Kobanê’nin böylesi eşitsiz bir savaşta böylesi destansı bir direniş göstereceğini çok az kişi hesaplamıştı. Bugün daha da iyi anlaşıldığı üzere ittifakların ve hesapların yeniden düzenlendiği Ortadoğu’da halkların demokrasisi seçeneğini yükselten tek güç olan Kürt Özgürlük Hareketi’nin yenilgiye uğraması tüm hegemonik güçlerin işine gelecekti. IŞİD’in Kobanê’yi alması, Şengal ve Mahmur denklemini bozan HPG ve YPG güçlerinin kazandığı meşruiyetin aşınmasını sağlayacak ve bir kez daha Ortadoğu, batı kafasının Sünni, Şii, Kürt kategorilerine ve sınırlarına göre şekillenecekti.
Ama Kobanê direniyor. Kobanê tüm halklar adına, özgürlük adına, ev, yurt adına, irade adına, dünyadaki güzel her şey adına direniyor. Gün Kobanê’nin günüdür. Ve IŞİD şehre ulaşsa dahi Serêkaniyê’de El Nusra nasıl yenildiyse, Kobanê’de IŞİD de o şekilde yenilecektir. Gün halkların günüdür.
Kobanê’de savaş başladığında SAMER araştırma ekibi olarak Cizirê Kantonu’ndaydık. Amacımız inşa sürecini anlamaktı. Konuyla ilgili raporumuz bir ay içinde çıkacak.
Cizirê’de demokratik özerkliğin yarattığı mucizeyle karşılaştık. Eğitim, adalet, öz savunma, ekonomi ve cinsiyet ilişkilerinin kısacık bir zamanda halk gücüyle nasıl gerçek anlamlarına kavuştuğuna tanıklık ettik.
Rimelan’da görüşmeler yaptığımız kadın akademisinde ahlak, devlet, demokratik ulus, kadın özgürlüğü üzerine verilen derslerle halk bilgisinin buluşmasına dair hikayeler dinledik. ‘Devlet nedir?’ sorusuna, ‘Her gece koynuma aldığımdır’ diye cevap veren kadınları duyduk. Çocuklarını yanlarına alıp akademide onlarla kalan, ders gören ve halk meclislerinde göreve hazırlanan kadınlarla tanıştık.

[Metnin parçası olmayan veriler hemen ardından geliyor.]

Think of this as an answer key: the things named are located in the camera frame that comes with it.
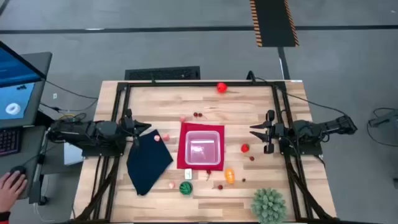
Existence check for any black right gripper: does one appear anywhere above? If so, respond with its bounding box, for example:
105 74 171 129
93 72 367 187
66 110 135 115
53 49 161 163
249 110 286 155

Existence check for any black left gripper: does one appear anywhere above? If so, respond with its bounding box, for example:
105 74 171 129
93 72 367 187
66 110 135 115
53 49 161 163
119 108 152 147

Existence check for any orange toy pepper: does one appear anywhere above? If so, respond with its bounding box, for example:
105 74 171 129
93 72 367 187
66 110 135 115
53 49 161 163
224 168 236 185

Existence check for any green toy watermelon ball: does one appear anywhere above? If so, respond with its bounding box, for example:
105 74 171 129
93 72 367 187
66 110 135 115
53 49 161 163
178 181 194 196

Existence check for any clear plastic tupperware container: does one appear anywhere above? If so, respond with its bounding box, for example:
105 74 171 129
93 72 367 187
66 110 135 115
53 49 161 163
184 130 221 166

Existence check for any navy blue cloth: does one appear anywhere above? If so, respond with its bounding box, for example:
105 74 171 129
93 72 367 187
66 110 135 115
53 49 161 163
126 129 174 197

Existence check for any red cloth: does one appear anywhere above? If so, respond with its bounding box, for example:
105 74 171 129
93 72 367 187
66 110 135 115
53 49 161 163
176 122 226 172

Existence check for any black floor grille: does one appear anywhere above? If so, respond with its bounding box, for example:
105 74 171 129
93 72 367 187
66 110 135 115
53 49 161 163
124 65 201 81

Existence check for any white cabinet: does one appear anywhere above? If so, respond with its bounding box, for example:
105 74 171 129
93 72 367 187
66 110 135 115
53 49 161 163
63 142 85 166

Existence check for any green artificial succulent plant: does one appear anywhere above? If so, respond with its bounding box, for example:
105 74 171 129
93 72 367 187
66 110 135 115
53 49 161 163
250 187 287 224

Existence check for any black orange-striped floor mat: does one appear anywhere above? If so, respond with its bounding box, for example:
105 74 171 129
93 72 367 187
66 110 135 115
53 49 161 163
249 0 300 48

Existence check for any grey desk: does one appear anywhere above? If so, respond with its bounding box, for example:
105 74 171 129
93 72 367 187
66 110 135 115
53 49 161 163
0 124 47 200

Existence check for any computer monitor blue screen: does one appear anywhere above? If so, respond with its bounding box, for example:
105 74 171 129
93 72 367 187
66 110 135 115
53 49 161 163
0 40 53 130

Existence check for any black computer mouse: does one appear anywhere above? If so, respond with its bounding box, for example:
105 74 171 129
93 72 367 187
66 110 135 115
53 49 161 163
9 165 28 178

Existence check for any black keyboard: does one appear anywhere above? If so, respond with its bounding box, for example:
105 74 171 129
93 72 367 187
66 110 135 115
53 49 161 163
0 126 22 157

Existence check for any person's hand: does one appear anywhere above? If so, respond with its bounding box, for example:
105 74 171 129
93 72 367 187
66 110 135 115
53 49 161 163
0 170 28 214

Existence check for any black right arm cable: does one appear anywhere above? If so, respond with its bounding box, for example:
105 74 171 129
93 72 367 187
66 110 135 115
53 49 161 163
253 77 348 118

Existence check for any black aluminium table frame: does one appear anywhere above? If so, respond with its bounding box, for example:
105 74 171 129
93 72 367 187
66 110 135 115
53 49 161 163
73 79 340 224

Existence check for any black monitor cable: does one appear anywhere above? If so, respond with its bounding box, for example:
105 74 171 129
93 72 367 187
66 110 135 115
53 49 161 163
45 80 99 101

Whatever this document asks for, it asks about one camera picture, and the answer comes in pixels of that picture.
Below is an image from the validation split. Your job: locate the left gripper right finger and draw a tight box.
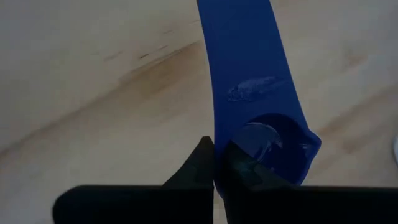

Yine Rimelan’da asayiş okulunda verilen derslerin tamamının belkemiğini oluşturan şiddetsizlikle karşılaştık. Okulda en kıymet verilen bilgi devrimin intikam ve öfke duygularının yenilmemesi gerekecek kadat kıymetli olduğuydu. Türkiye’de uğruna yıllarca mücadele edilmiş sanık hakları ve sağlığı meseleleri, psikolojik baskının engellenmesi için gerekli düzenlemeler çoktan hayat bulmuştu. Üstelik hayal; bir gün halk özsavunmasının asayişi gereksiz kılacağı bir dünyaya kavuşmaktı.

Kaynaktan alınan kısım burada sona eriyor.